An organization applying for ISO 9001 certification is audited based on an extensive sample of its sites, functions, products, services and processes. The auditor presents a list of problems (defined as "nonconformities", "observations", or "opportunities for improvement") to management. If there are no major nonconformities, the certification body will issue a certificate. Where major nonconformities are identified, the organization will present an improvement plan to the certification body (e.g., corrective action reports showing how the problems will be resolved); once the certification body is satisfied that the organization has carried out sufficient corrective action, it will issue a certificate. The certificate is limited by a certain scope (e.g., production of golf balls) and will display the addresses to which the certificate refers.
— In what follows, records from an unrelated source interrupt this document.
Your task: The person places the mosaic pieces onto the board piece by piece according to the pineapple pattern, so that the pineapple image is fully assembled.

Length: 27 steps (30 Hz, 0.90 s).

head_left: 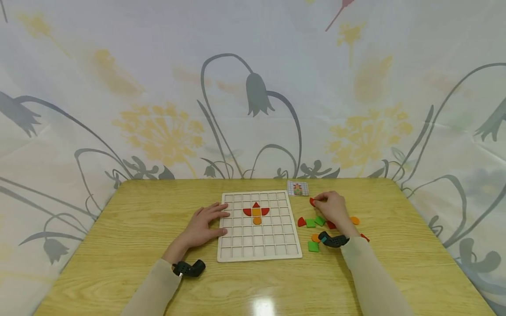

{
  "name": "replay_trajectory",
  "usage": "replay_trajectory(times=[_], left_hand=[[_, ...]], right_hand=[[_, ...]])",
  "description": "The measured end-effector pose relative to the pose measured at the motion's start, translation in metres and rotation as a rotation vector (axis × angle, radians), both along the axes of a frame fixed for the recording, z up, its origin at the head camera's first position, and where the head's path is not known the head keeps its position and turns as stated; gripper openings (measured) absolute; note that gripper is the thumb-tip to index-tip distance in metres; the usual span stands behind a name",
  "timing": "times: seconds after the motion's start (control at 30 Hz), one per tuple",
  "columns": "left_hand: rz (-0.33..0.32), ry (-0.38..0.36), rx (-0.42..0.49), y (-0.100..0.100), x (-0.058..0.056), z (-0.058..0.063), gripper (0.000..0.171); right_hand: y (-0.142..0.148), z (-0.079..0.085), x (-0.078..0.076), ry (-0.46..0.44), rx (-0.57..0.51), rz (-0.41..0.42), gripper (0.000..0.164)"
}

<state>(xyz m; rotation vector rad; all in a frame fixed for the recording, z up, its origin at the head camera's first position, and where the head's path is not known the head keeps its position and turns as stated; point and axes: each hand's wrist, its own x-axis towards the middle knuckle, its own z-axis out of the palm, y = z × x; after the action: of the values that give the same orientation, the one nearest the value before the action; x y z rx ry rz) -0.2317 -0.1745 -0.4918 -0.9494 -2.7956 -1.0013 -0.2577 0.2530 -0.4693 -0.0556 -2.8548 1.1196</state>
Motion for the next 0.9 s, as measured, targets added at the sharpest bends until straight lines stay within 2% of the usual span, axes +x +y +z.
replay_trajectory(times=[0.3, 0.73, 0.9], left_hand=[[-0.005, -0.011, 0.0, -0.0001, -0.0001, 0.0021, 0.048], [-0.005, -0.015, -0.003, -0.0002, 0.0004, 0.0027, 0.047], [0.0, -0.014, -0.011, 0.0007, 0.001, 0.0043, 0.047]], right_hand=[[0.0012, 0.0019, 0.0027, -0.01, -0.04, 0.006, 0.027], [0.0003, -0.0024, 0.0027, 0.034, -0.07, 0.022, 0.016], [-0.0006, 0.0017, 0.0041, 0.042, -0.095, 0.035, 0.015]])
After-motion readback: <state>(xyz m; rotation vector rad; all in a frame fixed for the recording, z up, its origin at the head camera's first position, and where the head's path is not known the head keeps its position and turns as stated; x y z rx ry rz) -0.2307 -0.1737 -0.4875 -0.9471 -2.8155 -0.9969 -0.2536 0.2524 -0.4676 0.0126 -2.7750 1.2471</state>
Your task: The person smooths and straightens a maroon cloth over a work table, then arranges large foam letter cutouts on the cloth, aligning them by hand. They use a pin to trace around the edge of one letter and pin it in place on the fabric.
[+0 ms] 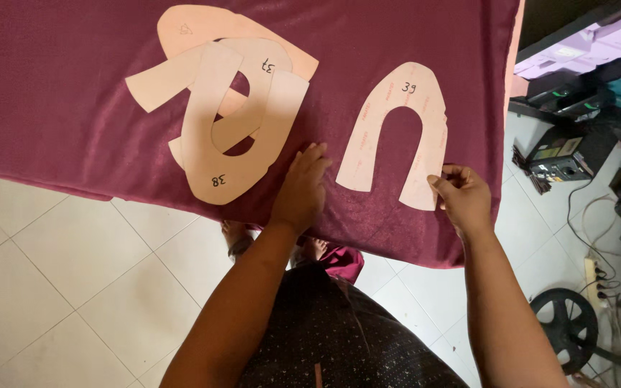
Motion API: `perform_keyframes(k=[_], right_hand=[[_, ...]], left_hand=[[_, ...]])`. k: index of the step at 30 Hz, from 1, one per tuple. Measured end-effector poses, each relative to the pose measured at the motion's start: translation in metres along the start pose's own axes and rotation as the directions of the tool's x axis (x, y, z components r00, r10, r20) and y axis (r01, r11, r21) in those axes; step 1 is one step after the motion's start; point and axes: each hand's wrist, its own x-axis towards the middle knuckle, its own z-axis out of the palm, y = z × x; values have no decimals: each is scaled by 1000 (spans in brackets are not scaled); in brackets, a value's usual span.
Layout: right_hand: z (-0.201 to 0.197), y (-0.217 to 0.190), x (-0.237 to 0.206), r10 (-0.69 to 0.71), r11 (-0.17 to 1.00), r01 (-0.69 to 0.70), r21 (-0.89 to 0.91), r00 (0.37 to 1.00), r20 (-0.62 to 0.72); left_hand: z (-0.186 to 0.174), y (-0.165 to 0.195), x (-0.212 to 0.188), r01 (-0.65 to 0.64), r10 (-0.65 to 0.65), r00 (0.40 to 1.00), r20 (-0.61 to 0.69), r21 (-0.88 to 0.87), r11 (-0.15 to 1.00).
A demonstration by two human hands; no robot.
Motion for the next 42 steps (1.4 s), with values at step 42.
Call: perform_keyframes(k=[42], right_hand=[[4,14,6,124,988,-115,101,988,-93]], left_hand=[[-15,-20,101,-77,-92,961,260,572,816]])
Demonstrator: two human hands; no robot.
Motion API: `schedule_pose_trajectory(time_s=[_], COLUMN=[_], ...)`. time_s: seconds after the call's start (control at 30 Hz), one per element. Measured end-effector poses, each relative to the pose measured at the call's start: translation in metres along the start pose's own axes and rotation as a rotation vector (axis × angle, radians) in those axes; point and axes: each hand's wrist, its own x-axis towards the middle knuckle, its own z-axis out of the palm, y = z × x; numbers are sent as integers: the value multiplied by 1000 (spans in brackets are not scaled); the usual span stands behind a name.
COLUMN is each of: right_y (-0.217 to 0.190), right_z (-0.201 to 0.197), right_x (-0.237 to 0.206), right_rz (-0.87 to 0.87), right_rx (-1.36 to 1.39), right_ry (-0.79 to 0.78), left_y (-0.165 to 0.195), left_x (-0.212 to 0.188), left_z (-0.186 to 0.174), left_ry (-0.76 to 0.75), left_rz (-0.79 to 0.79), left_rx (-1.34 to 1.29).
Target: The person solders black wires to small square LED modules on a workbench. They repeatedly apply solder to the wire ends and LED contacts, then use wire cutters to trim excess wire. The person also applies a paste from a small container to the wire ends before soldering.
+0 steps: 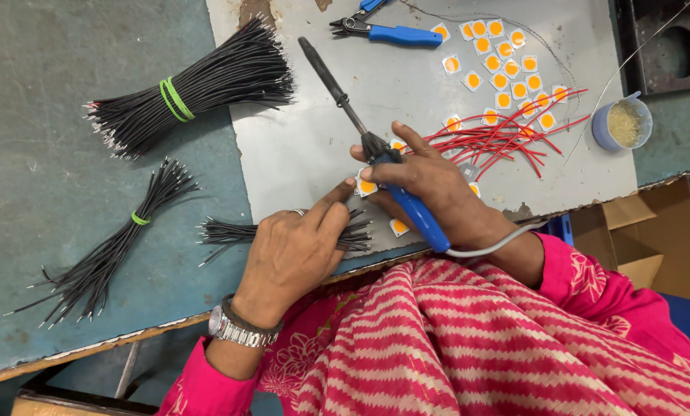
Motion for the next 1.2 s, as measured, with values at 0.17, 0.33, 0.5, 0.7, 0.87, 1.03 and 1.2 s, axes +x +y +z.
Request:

An ISO 9001 certificate is not a once-and-for-all award but must be renewed at regular intervals recommended by the certification body, usually once every three years. There are no grades of competence within ISO 9001: either a company is certified (meaning that it is committed to the method and model of quality management described in the standard) or it is not. In this respect, ISO 9001 certification contrasts with measurement-based quality systems.